- WORK TASK -
What lines of the listing below contain the word "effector"? Copy each of them out.

(Beginning of MATERIAL PROVIDED)

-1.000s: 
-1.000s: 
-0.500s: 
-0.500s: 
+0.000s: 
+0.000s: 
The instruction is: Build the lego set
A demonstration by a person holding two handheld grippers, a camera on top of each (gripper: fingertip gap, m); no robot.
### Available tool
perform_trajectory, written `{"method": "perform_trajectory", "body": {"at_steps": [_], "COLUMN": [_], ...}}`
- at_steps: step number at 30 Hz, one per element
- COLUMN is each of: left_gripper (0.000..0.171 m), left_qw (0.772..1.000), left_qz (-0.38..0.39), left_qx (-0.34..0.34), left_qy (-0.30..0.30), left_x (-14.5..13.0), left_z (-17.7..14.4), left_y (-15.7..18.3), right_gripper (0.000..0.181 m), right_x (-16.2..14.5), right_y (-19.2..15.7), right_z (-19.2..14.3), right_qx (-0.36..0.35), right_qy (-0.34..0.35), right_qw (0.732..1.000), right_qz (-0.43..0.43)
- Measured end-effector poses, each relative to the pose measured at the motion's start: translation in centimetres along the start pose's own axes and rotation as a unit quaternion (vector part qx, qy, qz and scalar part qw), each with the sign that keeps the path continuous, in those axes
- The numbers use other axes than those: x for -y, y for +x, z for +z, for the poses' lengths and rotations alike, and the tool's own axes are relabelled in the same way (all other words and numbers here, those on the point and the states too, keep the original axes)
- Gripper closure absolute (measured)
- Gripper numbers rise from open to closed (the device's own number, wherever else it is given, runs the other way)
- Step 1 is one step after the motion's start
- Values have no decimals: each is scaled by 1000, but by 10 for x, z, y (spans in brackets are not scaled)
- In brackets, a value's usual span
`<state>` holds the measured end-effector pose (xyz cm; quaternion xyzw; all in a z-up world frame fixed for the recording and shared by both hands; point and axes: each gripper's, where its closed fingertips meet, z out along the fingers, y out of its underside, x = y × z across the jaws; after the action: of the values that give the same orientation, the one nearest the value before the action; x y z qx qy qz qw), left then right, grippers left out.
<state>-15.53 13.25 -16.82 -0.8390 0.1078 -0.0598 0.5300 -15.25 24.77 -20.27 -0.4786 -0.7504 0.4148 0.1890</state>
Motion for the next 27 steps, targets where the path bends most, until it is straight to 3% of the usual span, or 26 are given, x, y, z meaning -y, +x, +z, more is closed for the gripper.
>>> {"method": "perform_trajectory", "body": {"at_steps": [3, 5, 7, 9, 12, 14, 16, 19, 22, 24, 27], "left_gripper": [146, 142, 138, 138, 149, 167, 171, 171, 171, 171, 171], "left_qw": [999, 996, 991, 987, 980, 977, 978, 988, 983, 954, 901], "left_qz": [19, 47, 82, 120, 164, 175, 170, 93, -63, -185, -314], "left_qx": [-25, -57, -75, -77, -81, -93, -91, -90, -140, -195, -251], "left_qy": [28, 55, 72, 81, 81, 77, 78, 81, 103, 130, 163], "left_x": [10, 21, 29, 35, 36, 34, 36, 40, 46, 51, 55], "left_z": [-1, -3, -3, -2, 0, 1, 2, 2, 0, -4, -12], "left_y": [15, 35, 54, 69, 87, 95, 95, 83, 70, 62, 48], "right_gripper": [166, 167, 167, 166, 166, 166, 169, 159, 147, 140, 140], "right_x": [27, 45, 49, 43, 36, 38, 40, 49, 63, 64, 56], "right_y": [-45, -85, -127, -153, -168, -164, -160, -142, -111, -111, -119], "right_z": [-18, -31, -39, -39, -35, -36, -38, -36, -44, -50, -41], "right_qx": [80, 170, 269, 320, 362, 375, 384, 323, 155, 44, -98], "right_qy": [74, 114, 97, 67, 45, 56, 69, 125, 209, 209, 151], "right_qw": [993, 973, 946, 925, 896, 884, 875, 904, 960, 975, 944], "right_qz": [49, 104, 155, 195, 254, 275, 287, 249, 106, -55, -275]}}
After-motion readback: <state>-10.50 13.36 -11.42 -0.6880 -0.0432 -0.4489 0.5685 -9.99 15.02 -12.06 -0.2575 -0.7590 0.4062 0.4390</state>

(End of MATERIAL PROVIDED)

- EXERCISE ANSWER -
- Measured end-effector poses, each relative to the pose measured at the motion's start: translation in centimetres along the start pose's own axes and rotation as a unit quaternion (vector part qx, qy, qz and scalar part qw), each with the sign that keeps the path continuous, in those axes
`<state>` holds the measured end-effector pose (xyz cm; quaternion xyzw; all in a z-up world frame fixed for the recording and shared by both hands; point and axes: each gripper's, where its closed fingertips meet, z out along the fingers, y out of its underside, x = y × z across the jaws; after the action: of the values that give the same orientation, the one nearest the value before the action; x y z qx qy qz qw), left then right, grippers left out.

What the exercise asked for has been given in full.